# Has Devon got an independence movement/ do they see themselves as Celts or English?



## RubberBuccaneer (Apr 11, 2006)

Are they going the same way as the Cornish? or is it just regionalism?


----------



## ZIZI (Apr 11, 2006)

Are Devonish people celts? especially with that accent!


----------



## JTG (Apr 11, 2006)

No, Devon just got jealous of Kernow's St Piran's flag and invented one of their own (in Argyle colours as well   )

Devon's just full of rich retired people, nothing Celtic about that.


----------



## LilMissHissyFit (Apr 11, 2006)

I dunno about devon, are they celts??


----------



## munkeeunit (Apr 11, 2006)

LilMissHissyFit said:
			
		

> I dunno about devon, are they celts??



I'm Bristol, and I'm a celt.


----------



## LilMissHissyFit (Apr 11, 2006)

yeah a welsh wannabee


----------



## Gavin Bl (Apr 11, 2006)

Lots of Devonians ended up in South Wales at the turn of the C19th/C20th - like my dad's lot. Apparently I am direct descendant of R.D. Blackmore - at least thats what my dad reckons


----------



## King Biscuit Time (Apr 11, 2006)

There's no real independance, and there's a bit celtic influence but not much.

I'd say Devon's pretty Anglo-Saxon.


----------



## Orang Utan (Apr 11, 2006)

What's this Celt business? I am undoubtedlty a Celt, but I'm English - isn't saying you're a Celt similar to saying you are Sumerian or Pictish?


----------



## Strumpet (Apr 11, 2006)

*sniggers*


----------



## lizzieloo (Apr 11, 2006)

*Sniggers a bit too*


----------



## Belushi (Apr 12, 2006)

Orang Utan said:
			
		

> What's this Celt business? I am undoubtedlty a Celt, but I'm English - isn't saying you're a Celt similar to saying you are Sumerian or Pictish?


 
Why? you wouldnt say that to an African just because they were using an ancient name in a modern sense?


----------



## djbombscare (Apr 12, 2006)

Dont go picking on Devon. 
We put up with the Cornish moaning bout this that and everything else. . 



constantly


----------



## Belushi (Apr 12, 2006)

> I am undoubtedlty a Celt



You have Celtic ancestry, but I wouldnt consider you a Celt. You dont speak a Celtic language or live/have ever lived in one of the Celtic Countries.


----------



## jannerboyuk (Apr 12, 2006)

JTG said:
			
		

> No, Devon just got jealous of Kernow's St Piran's flag and invented one of their own (in Argyle colours as well   )
> 
> Devon's just full of rich retired people, nothing Celtic about that.
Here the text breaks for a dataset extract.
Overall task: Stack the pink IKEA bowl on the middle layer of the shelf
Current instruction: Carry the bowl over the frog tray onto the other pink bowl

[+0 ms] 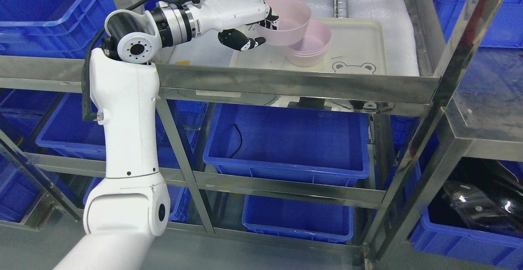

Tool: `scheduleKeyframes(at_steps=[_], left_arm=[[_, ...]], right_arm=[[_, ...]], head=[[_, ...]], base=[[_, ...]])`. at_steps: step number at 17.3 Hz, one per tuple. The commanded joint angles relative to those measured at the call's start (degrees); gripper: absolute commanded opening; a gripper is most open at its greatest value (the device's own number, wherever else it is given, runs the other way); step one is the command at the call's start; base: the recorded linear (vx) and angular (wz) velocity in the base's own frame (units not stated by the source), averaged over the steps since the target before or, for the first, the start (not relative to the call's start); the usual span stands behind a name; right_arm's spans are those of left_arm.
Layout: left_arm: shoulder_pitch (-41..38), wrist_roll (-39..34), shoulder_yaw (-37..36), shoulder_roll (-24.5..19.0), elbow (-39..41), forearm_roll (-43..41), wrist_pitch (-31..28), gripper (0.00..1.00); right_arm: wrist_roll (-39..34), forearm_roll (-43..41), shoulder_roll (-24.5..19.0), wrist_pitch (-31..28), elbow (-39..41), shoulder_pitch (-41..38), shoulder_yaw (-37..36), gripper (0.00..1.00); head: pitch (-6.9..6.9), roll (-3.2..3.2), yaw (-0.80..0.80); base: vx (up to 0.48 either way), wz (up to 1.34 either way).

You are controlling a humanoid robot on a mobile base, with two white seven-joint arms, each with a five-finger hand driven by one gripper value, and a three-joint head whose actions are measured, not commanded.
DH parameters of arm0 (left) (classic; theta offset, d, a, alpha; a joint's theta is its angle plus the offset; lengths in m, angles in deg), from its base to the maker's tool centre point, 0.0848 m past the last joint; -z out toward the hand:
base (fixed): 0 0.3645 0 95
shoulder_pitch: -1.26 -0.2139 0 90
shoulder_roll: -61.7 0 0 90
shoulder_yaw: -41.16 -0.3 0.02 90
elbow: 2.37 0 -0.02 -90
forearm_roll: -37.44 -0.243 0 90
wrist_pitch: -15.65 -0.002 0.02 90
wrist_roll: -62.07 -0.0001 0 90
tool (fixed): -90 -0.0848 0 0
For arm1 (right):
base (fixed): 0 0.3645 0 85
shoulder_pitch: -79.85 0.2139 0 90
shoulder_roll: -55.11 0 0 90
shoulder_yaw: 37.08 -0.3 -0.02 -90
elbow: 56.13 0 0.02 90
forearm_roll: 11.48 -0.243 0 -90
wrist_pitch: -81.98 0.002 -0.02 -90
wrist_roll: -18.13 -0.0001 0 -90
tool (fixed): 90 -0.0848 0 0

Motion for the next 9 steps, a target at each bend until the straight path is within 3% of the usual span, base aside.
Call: scheduleKeyframes(at_steps=[1, 9], left_arm=[[2.63, -2.73, -2.61, -1.00, -12.97, -6.64, -0.22, 0.02], [4.12, -6.95, -3.67, -1.00, -12.97, -9.54, -0.22, 0.03]], right_arm=[[-0.01, 0.00, 1.00, -0.01, 1.00, -1.24, 0.00, 1.00], [-0.01, 0.00, 1.00, -0.01, 1.00, -1.24, 0.00, 1.00]], head=[[0.00, 0.00, 0.00], [-0.01, 0.00, 0.00]], base=[[0.037, -0.21], [0.015, -0.12]])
Yeah thats right because using a saints cross for a flag is such an original and unseen idea outside of cornwall   
Devon is full of people being paid the second lowest wages in the UK (Cornwall has the lowest) and has not only to put up with retired londoners clogging up the place but inverted snobs pretending that is all there is to the county. 
However Devon is very much an English county despite the fact that in times gone past most of Devon was part of the cornish kingdom with the romans for example not really dominating much past exeter.
Mind you a welshman runs Plymouth (my home town) city council and the dockyard always attracted lots of scots, irish, welsh and quite a few Poles. Also quite a lot of devon types have clogged up parts of south wales for years, including me.


----------



## Hollis (Apr 12, 2006)

tell you .. you guys can dream on.. Devon's one of the bedrock's of England. you ain't gotta clue. end.


----------



## Belushi (Apr 12, 2006)

Hollis said:
			
		

> tell you .. you guys can dream on.. Devon's one of the bedrock's of England. you ain't gotta clue. end.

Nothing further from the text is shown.